Richiesta che viene avanzata citando anche la sentenza 203/1989 della Corte costituzionale che sottolinea il principio di laicità dello Stato.

Non di questo avviso lo SNADIR, sindacato degli Insegnanti di Religione Cattolica. "La sentenza n. 203/1989 della Corte Costituzionale citata, elevando a principio supremo dell’ordinamento costituzionale il principio di laicità, – citiamo il comunicato inviatoci in redazione – afferma con forza che le motivazioni che giustificano l’insegnamento della religione cattolica a scuola sono coerenti con la forma di Stato laico della Repubblica italiana".

"La Corte costituzionale – continua il comunicato – è intervenuta più volte (sent. 203/1989; sent. 13/1991; sent. 290/1992) per ribadire che l’insegnamento della religione cattolica è legittimato nelle scuole della Repubblica italiana a seguito delle nuove motivazioni dichiarate all’art.9, numero 2 delle legge 121/1985 (riassumibili nel riconoscimento del valore della cultura religiosa, nella considerazione che i principi del Cattolicesimo fanno parte del patrimonio storico del popolo italiano e nell’inserimento dell’insegnamento della religione cattolica nel quadro delle finalità della scuola)."

Il dissenso espresso dallo SNADIR non riguarda soltanto l’aspetto giuridico, ma anche quello prettamente formativo, affermando (citando la legge 121/1985) che i principi del Cattolicesimo fanno parte del patrimonio storico del popolo italiano e nell’inserimento dell’insegnamento della religione cattolica nel quadro delle finalità della scuola.
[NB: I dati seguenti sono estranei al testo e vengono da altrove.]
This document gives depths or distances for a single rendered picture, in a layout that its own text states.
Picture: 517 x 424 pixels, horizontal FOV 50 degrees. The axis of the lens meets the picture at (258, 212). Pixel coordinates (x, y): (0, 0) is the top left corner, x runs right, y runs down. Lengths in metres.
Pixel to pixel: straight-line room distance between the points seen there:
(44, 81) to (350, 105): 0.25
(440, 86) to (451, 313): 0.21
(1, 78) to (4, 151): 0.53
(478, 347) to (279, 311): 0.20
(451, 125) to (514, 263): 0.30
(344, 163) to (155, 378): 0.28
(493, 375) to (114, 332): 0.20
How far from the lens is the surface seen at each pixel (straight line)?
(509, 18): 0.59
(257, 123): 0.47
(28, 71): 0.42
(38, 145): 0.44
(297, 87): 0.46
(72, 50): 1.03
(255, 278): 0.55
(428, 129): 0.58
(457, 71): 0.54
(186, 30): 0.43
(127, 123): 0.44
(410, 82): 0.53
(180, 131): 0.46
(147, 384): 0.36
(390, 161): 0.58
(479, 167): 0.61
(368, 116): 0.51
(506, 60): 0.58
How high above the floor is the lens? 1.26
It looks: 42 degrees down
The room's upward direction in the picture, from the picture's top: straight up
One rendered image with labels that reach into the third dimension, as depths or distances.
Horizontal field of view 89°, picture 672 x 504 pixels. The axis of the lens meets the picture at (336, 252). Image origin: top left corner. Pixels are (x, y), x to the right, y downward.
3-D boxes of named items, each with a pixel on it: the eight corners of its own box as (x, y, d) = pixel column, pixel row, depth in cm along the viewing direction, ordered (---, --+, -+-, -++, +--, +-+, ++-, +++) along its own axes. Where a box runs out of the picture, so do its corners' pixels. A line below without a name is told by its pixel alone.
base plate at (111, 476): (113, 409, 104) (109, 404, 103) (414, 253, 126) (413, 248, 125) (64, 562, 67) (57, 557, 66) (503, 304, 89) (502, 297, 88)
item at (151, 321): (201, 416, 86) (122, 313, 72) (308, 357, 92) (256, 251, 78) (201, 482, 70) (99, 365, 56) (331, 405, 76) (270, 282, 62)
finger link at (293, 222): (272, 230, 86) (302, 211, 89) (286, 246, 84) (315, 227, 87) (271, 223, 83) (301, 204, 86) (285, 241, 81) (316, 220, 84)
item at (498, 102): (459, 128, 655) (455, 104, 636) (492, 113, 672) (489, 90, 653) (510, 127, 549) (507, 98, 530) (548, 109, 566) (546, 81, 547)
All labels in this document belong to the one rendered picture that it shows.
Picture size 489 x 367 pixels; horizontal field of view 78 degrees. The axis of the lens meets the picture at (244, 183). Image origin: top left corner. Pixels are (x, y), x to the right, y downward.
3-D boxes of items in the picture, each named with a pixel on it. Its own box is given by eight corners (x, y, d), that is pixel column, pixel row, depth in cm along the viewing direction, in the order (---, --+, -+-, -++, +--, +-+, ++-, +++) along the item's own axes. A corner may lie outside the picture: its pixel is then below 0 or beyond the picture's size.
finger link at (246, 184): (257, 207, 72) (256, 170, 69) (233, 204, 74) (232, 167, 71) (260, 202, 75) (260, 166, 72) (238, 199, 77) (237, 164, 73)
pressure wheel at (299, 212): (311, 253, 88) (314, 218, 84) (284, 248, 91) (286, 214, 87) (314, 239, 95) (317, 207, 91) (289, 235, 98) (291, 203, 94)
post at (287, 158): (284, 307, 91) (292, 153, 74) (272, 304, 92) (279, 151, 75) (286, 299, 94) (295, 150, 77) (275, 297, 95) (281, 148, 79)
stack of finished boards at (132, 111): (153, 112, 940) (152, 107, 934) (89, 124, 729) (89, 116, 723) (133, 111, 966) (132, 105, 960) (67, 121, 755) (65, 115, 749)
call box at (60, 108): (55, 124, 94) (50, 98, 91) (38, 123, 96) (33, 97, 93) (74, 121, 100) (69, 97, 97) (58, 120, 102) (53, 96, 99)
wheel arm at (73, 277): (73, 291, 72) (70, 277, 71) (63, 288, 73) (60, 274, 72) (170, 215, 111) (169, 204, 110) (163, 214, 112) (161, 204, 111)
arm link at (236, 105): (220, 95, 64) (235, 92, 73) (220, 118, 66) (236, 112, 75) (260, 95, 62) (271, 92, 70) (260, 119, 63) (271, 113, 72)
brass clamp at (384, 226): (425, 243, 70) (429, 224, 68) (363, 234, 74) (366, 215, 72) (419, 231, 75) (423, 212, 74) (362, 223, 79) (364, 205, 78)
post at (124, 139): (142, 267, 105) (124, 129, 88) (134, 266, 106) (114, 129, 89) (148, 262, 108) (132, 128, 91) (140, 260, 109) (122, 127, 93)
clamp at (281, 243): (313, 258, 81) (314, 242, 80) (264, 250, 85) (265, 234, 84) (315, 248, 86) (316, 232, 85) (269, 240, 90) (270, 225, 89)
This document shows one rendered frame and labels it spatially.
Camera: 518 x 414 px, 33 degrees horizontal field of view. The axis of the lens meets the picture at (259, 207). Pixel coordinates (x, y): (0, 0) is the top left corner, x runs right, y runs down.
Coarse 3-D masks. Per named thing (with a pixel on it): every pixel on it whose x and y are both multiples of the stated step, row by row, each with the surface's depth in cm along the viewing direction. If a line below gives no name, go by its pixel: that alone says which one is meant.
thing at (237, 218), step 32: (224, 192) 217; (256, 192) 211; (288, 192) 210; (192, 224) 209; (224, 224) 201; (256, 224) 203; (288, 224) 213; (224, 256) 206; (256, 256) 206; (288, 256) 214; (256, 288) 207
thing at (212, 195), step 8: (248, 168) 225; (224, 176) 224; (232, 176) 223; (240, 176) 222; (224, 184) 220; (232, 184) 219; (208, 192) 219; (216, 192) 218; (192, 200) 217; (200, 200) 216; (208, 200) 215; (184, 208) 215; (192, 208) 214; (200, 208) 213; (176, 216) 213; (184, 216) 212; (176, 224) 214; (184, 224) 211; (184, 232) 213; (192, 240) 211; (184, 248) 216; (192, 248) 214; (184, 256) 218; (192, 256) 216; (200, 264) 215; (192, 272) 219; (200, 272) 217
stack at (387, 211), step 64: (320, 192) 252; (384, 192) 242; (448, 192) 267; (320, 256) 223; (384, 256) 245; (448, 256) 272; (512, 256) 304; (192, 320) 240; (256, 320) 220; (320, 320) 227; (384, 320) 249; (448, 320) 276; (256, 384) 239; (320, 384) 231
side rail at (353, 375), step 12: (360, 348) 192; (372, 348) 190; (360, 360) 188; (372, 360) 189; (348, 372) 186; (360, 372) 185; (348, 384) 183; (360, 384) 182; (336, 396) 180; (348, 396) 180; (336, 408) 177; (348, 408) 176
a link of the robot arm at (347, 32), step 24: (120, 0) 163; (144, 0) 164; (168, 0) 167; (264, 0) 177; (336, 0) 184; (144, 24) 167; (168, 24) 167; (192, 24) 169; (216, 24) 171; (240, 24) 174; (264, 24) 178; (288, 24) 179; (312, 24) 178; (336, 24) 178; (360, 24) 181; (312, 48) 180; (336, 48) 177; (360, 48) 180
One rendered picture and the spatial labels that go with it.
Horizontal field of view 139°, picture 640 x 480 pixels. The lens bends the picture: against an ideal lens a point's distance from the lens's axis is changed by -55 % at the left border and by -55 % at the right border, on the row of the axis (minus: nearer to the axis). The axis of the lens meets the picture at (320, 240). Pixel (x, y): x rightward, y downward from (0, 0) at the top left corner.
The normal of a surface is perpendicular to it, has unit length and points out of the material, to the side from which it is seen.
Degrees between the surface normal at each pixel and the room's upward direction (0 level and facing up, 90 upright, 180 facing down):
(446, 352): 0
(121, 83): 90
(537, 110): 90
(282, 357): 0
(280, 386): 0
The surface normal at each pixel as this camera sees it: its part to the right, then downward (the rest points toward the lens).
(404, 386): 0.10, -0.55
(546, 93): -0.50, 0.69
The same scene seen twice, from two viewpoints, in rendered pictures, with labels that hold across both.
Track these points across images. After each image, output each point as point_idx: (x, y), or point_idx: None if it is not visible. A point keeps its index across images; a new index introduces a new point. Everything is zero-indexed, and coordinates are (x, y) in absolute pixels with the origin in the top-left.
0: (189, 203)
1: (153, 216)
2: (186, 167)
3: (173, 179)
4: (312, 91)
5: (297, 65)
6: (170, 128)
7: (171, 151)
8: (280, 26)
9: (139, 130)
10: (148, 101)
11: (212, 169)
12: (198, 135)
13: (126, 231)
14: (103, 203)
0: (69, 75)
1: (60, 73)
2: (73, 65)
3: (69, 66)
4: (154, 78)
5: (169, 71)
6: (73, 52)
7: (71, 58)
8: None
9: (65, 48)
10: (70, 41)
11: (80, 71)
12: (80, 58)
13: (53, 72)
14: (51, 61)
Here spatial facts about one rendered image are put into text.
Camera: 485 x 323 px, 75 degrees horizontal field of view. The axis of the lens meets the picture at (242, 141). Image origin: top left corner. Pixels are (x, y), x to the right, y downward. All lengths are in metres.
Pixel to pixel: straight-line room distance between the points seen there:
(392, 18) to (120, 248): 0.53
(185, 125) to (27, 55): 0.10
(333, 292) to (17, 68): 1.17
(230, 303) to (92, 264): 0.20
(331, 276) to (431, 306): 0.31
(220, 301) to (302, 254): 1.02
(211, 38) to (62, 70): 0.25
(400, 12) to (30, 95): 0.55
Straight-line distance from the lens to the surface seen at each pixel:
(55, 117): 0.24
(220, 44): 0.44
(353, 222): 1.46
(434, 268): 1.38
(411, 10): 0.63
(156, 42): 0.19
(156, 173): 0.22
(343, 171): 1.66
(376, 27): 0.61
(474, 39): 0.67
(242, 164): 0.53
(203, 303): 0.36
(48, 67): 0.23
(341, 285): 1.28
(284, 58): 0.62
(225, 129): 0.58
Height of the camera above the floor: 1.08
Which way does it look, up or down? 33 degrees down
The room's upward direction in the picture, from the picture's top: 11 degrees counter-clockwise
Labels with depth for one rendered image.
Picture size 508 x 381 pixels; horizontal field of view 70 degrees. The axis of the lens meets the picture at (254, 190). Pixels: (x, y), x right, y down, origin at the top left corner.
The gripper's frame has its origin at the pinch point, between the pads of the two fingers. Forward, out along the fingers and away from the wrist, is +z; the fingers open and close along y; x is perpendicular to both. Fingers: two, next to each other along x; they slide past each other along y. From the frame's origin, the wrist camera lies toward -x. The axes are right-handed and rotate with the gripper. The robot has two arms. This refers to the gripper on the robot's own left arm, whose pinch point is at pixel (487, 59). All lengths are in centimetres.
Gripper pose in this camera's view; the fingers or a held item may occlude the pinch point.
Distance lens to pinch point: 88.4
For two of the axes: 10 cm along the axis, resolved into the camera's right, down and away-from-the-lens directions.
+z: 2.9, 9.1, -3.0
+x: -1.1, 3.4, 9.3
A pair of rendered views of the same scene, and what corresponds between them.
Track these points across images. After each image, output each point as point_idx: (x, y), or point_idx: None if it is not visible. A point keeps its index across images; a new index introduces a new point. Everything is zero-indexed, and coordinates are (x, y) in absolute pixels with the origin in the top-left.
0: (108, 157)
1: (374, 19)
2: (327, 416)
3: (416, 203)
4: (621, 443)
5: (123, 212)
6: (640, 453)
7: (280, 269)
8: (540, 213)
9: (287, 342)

E (citando le indicazini per l’insegnamento della materia) come l’insegnamento dell’IRC sia strumento per  "arricchire la formazione globale della persona (…) in vista di un efficace inserimento nel mondo civile, professionale e universitario”, come offra "contenuti e strumenti che aiutano lo studente a decifrare il contesto storico, culturale e umano della società italiana ed europea, per una partecipazione attiva e responsabile alla costruzione della convivenza umana”. Offrendo, inoltre, "contenuti e strumenti per una riflessione sistematica sulla complessità dell’esistenza umana nel confronto aperto fra cristianesimo e altre religioni, fra cristianesimo e altri sistemi di significato”.